Tom Dunne: The Amy Winehouse film may fall short, but there's no doubting her talent

Amy Winehouse in 2008.
Amy Winehouse fun fact? All of it: the two major movies on her life, the five Grammy wins, the 35 million albums sold, her rightful inclusion at the V&A’s Diva exhibition – alongside Madonna and Princess Diana – and the undying public fascination, is all based largely on one 34-minute-long album.
Have 34 minutes of music ever been so gainfully employed?
And yes, Valerie, with Mark Ronson, released just as Back to Black was taking off, tipped it into the stratosphere, but still, it is an amazingly small body of work to have had such an impact. It is a testament to her genius, her star quality, her burning, burning, flame.
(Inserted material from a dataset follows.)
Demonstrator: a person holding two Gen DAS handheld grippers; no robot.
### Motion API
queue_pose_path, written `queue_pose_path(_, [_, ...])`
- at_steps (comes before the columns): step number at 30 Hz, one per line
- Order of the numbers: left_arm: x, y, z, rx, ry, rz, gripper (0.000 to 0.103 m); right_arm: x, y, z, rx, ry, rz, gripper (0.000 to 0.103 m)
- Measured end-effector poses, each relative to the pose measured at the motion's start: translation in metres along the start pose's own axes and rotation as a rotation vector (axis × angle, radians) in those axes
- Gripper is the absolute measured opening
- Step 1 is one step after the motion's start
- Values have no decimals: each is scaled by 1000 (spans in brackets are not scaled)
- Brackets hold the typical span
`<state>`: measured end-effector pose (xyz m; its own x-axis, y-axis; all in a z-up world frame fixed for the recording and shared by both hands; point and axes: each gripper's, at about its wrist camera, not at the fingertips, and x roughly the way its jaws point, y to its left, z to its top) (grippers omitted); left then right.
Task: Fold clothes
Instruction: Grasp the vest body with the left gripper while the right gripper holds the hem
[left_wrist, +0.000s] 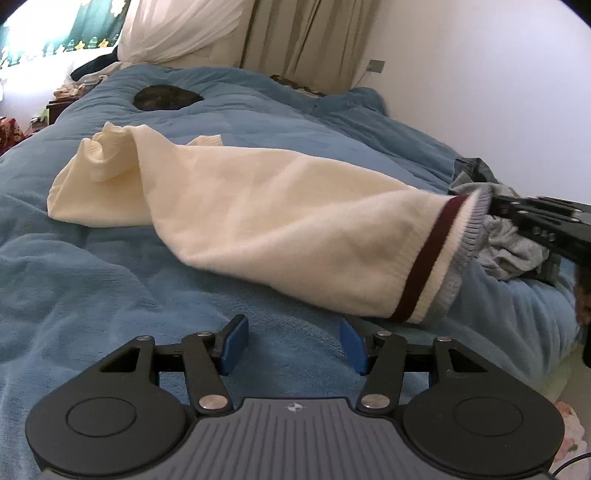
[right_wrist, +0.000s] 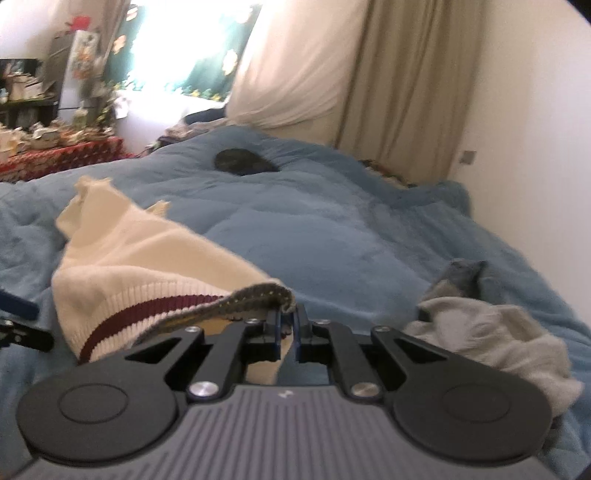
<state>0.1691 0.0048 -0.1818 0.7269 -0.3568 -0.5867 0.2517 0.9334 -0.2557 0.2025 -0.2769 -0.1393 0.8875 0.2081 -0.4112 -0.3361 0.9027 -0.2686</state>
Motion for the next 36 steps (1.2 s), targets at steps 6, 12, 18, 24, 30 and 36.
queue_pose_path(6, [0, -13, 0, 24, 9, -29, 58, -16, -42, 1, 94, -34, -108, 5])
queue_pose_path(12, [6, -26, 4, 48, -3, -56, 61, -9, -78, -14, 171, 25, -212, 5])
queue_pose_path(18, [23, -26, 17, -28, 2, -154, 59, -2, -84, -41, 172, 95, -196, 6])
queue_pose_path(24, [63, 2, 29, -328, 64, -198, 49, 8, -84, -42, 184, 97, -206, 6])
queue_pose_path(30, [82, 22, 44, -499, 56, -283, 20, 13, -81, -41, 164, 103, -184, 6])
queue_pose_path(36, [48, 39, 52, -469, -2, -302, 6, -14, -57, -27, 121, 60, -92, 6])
Sam Taylor-Johnson’s new biopic is already dividing opinion. To be honest, it was dividing opinion before it even hit our screens. The two-minute trailer was enough for many. People loved Amy. Nothing was ever going to catch that vim. Nothing would ever be good enough.
One of its earliest, and most startling, criticisms was that the actress playing her, Marisa Abela, couldn’t sing like her. What a thought! That’s like saying an actor playing Leonardo Da Vinci can’t paint like him. Of course they can’t. If either of them could, well, where would we even begin?
But there are also legitimate concerns. The film is very light in terms of mentioning bulimia, which some think was partly responsible for her death. No mention either of the Belgrade gig, or the booing at shows, and very little focus on the making of the music, which was akin to alchemy. Hard to portray, I admit, but vital nonetheless.
Because it was the music. Amy was all about the music. I first heard her (or at least noticed her) when a pre-release of ‘Rehab’ was sent into my then Pet Sounds radio show. I was at home, mid-morning when I played it. It was startling. It stopped me in my tracks.
It was, or at least I thought it was, blindingly obvious, that this was a generational talent. The voice, the lyrical turn of phrase, the sharpness, the attitude, the production, the playfulness, the effortless hooks, the song structure, it was all knowing. It never put a foot wrong.
It was one of those songs like The Turtles’ ‘Happy Together’ or The La’s ‘There She Goes’ that sounded like it had always existed. You couldn’t imagine how it could possibly be improved. You just wanted to hear it again and again.
I called the record company. In the days prior to WAV files, they told me that a five track ‘taster’ CD had been sent into the station. A search proved fruitless. No one remembered seeing it. I prepared for my show in sullen acceptance. It was gone.
But, as my opening intro music played, I thought I spotted across the studio, peeking from the bin, a handwritten ‘Amy’ on a CD-R. I peeked in and there it was: the five tracks, two of which were ‘Back to Black’ and ‘Tears Dry on Their Own’!
People rightly talk about the man who turned down The Beatles (Dick Rowe, who in fairness then signed the Rolling Stones). But honestly, who put the Amy CD in the bin? Who listened to those songs and thought “Meh”?
When I then saw the photographs, the beehive, the on-message tattoos: what else could you think except, “A star is born”.

If you want the story of how Amy came to write and record those songs, the Asif Kapadia documentary of 2015 remains the go-to film. It is a masterpiece. It is moving, powerful, intimate, and shocking. The scene where the paparazzi camera flashes rise to an overwhelming crescendo of madness, is worth the price of admission alone.
However, if you want an insight into how it may have all seemed to a 23-year-old girl with the world at her feet, the Taylor-Johnson biopic is simply wonderful. She was 23 when ‘Back to Black’ was released. She had a god-given talent, she would soon be madly in love, and she had only four years to live.
There is a lot of necessary re-balancing going in this film. Both Amy’s boyfriend, Blake Fielder-Civil, and her dad, Mitch, have often been vilified in the media, with Blake being portrayed as villain of almost pantomime proportions.
Here, they are as Amy saw them: complicated people, that she loved, and who inspired songs that will live forever.